The bar chart below shows the share of Salisbury Street residents in each noise band. About 61% of residents live below the EPA's 55 dBA threshold, and roughly 4% live in blocks above 60 dBA. Long-term exposure in that range is linked to elevated stress hormones and cardiovascular risk.

How Salisbury Street Compares

Salisbury Street sits the lowest among the peer group.

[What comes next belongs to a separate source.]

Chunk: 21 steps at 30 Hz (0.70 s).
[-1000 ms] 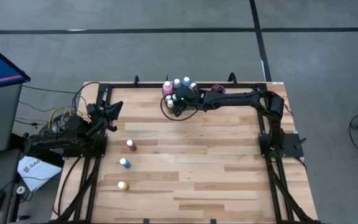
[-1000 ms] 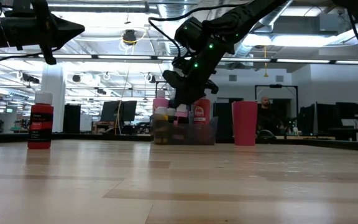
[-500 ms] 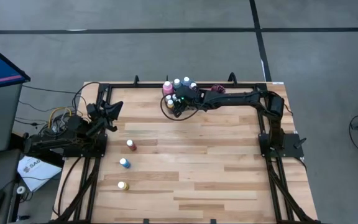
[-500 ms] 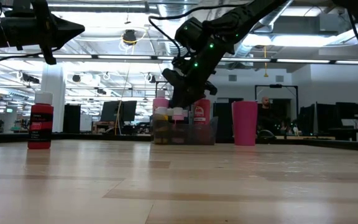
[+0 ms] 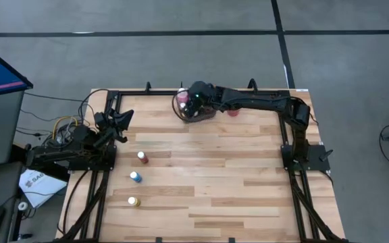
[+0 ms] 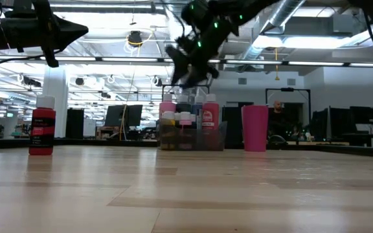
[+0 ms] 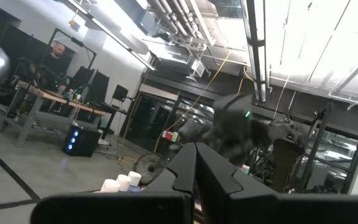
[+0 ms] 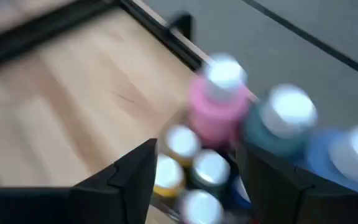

Below: how Salisbury Street's average outdoor noise and share of residents above the EPA threshold compare with Hamilton, Indian Lake East, Hadwen Park, and North Lincoln Street.

Average noise level (dBA)

Salisbury Street's 53.9 dBA pop-weighted average is the lowest among the peer group. Massachusetts as a whole averages 54.3 dBA and the U.S. averages 52.0 dBA. Both are lower than Salisbury Street because most of either area is rural land away from major roads.

Share of residents above 55 dBA

About 31.2% of Salisbury Street residents live in blocks where outdoor levels exceed the EPA's 55 dBA threshold. That's fewer than any of its peer group. Measured by land area instead, 38.8% of Salisbury Street's footprint sits above 55 dBA, against a Massachusetts average of 40.0% and a national average of 28.1%.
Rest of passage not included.